Durante el último año el proyecto ha finalizado un ensayo clínico para la adquisición de datos y el entrenamiento de los algoritmos y la prueba técnica del sistema en general. La prueba, llevada a cabo por la clínica M.D. Anderson International de España y la Azienda Ospedaliero-Universitaria di Parma en Italia, ha involucrado a 86 pacientes tratados con cirugía y bajo seguimiento clínico durante un año. Los resultados técnicos muestran que el sistema, además de estable y de fácil uso, es capaz de estimar la recurrencia del cáncer con una alta fiabilidad.

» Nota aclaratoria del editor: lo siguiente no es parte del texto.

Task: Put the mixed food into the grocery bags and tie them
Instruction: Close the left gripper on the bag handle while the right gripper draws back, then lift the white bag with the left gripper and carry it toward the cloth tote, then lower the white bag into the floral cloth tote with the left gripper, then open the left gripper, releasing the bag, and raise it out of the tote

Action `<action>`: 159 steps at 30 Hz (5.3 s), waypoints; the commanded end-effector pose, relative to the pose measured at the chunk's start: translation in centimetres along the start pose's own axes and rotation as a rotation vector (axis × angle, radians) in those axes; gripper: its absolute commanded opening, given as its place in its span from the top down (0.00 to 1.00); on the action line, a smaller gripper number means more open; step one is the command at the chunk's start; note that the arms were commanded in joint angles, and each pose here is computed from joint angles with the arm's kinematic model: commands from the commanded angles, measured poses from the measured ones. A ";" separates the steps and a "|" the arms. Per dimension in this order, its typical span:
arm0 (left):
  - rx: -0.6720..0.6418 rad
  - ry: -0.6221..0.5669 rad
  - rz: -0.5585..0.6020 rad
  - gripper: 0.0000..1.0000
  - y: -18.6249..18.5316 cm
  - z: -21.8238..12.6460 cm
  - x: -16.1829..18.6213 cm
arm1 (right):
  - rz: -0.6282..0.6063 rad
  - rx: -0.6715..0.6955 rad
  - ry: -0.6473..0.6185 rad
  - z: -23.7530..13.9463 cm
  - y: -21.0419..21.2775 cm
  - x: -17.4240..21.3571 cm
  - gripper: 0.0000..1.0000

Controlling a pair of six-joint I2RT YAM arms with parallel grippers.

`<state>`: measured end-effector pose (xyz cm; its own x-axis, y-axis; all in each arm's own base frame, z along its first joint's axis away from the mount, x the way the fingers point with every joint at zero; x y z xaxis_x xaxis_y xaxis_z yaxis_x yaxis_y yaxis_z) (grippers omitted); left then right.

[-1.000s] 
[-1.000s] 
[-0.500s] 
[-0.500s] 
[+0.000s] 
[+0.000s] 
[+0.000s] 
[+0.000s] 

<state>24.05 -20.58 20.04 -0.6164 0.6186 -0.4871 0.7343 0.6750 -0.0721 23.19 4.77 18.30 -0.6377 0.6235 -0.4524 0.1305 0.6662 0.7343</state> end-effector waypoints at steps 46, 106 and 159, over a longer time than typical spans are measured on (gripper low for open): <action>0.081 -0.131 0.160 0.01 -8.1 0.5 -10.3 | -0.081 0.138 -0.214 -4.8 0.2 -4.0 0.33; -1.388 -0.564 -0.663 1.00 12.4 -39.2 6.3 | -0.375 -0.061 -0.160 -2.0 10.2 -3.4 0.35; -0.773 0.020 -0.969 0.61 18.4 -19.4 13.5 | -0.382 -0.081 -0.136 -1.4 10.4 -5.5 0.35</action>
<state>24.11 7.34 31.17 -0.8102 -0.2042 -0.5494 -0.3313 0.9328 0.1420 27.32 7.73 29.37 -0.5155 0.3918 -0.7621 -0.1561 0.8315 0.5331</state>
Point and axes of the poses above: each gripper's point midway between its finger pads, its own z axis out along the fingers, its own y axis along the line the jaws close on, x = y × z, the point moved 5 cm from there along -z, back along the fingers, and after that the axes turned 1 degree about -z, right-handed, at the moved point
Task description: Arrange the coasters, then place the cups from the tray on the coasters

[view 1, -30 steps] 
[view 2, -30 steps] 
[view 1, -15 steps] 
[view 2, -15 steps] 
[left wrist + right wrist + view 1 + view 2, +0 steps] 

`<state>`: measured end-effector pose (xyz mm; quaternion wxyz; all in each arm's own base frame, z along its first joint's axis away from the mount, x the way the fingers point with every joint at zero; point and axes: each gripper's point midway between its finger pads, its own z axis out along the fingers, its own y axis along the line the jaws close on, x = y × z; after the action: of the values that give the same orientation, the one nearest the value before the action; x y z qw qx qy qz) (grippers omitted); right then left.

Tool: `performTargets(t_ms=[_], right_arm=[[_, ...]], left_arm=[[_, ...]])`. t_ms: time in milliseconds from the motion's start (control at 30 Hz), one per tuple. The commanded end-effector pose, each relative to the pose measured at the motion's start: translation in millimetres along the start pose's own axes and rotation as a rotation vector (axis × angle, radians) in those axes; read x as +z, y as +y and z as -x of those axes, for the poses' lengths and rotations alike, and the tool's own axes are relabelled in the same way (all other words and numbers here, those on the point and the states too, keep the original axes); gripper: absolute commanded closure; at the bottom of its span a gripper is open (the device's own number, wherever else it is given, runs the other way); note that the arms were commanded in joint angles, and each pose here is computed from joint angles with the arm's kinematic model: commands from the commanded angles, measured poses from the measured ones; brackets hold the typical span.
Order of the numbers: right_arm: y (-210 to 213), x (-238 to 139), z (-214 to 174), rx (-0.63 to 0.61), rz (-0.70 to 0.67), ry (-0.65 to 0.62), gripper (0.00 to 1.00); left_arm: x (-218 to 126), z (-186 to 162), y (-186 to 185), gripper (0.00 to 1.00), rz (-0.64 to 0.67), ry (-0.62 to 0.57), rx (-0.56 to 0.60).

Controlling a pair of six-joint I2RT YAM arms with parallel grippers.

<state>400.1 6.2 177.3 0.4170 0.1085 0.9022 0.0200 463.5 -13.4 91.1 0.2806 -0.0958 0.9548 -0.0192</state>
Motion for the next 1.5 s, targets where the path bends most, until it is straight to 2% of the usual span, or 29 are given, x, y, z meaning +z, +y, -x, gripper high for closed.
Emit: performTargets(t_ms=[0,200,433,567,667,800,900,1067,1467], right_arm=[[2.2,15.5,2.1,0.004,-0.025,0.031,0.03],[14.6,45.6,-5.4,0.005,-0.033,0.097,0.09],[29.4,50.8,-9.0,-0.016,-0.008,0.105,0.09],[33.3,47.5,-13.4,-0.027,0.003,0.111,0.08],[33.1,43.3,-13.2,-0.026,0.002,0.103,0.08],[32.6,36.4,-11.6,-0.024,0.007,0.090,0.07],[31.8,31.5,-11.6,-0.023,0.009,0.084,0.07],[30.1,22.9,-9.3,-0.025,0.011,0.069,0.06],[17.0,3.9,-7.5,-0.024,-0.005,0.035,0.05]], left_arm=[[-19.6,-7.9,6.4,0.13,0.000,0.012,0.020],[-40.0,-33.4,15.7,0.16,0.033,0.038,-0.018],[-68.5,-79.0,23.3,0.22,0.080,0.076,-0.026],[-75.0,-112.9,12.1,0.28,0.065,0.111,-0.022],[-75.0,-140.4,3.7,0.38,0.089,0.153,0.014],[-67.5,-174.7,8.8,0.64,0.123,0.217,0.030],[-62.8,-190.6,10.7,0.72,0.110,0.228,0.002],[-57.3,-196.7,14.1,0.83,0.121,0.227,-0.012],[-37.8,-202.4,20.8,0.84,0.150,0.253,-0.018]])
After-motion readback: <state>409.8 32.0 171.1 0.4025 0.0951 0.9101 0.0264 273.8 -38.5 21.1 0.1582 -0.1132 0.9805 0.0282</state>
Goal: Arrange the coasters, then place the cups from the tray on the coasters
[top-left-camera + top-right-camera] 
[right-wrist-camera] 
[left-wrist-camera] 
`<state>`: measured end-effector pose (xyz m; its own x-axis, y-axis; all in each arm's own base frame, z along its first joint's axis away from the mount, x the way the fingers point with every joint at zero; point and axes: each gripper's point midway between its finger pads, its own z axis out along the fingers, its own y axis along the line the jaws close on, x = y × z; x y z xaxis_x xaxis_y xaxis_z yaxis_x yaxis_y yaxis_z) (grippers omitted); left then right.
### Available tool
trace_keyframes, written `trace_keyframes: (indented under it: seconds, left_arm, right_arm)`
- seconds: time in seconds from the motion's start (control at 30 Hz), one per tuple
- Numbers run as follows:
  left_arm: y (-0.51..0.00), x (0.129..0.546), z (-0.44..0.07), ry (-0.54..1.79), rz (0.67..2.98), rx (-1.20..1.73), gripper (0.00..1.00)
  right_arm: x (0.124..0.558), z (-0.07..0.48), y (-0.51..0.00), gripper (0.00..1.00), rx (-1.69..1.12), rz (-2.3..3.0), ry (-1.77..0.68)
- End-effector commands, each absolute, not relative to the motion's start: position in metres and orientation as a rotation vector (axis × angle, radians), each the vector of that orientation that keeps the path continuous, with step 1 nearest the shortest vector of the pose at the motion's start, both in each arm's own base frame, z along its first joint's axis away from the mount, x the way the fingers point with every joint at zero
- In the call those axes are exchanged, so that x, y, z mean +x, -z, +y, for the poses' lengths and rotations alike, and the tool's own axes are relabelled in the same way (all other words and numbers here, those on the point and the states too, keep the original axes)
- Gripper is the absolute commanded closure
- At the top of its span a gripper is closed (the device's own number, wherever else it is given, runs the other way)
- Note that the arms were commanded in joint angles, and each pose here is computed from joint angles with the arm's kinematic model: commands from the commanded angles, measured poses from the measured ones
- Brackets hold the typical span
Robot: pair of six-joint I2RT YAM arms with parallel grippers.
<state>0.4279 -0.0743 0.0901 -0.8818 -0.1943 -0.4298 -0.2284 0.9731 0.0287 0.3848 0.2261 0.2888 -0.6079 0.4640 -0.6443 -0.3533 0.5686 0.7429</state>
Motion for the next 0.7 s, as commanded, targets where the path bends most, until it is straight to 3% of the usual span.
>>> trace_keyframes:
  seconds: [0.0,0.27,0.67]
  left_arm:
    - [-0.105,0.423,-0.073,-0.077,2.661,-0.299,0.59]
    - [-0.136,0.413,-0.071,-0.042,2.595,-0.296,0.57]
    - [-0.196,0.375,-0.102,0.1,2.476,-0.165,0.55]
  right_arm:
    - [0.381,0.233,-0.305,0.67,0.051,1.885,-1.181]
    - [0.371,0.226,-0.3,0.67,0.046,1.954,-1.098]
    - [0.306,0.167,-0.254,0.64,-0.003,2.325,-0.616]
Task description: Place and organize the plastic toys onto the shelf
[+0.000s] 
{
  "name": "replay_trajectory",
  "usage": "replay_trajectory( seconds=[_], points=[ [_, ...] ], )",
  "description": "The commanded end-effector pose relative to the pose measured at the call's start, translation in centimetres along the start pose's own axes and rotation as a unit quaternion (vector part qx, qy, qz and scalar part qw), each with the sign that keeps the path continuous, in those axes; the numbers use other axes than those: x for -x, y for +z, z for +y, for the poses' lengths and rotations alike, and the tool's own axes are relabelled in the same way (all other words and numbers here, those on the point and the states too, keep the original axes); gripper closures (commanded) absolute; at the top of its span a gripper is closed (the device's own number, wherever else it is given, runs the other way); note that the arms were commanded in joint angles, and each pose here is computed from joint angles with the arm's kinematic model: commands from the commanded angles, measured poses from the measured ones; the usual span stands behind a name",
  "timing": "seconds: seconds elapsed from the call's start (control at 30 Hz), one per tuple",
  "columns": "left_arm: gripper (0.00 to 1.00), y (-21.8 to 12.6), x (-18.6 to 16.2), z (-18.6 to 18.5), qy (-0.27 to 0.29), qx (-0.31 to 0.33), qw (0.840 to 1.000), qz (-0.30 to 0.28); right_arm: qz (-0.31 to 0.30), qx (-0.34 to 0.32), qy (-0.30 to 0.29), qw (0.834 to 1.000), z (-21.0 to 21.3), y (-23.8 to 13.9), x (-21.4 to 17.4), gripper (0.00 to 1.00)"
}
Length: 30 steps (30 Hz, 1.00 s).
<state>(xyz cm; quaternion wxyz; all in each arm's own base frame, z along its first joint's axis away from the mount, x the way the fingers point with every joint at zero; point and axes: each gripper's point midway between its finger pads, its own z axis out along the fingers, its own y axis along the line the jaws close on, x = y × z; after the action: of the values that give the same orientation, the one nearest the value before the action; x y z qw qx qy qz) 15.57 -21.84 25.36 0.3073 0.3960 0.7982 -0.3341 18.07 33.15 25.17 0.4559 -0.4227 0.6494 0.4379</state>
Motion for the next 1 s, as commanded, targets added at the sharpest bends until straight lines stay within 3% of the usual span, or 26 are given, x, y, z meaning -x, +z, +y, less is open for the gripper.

En concreto, al combinar diferentes clasificadores, el sistema tiene una precisión del 92%, una sensibilidad del 83% y una especificidad del 100%. De los 45.015 genes analizados inicialmente, el clasificador hace uso solo de 37, incluyendo la posibilidad de bajar a solo 9 para obtener unos rendimientos reducidos pero aceptables.


*El proyecto NeoMark (ICT Enabled Prediction of Cancer Reoccurrence) ha sido cofinanciado por la Unión Europea dentro del VII Programa Marco en el objetivo ICT-2007.5.3: Virtual Physiological Human.


SALVI, D.; PICONE, M.; ARREDONDO, M.T.; CABRERA-UMPIERREZ, M.F.; ESTEBAN, A.; STEGER, S.; POLI, T. “Merging Person-Specific Bio-Markers for Predicting Oral Cancer Recurrence Through an Ontology”. IEEE Transactions on Biomedical Engimeering 60 (1): 216-220. DOI: 10.1109/TBME.2012.2216879. Enero de 2013.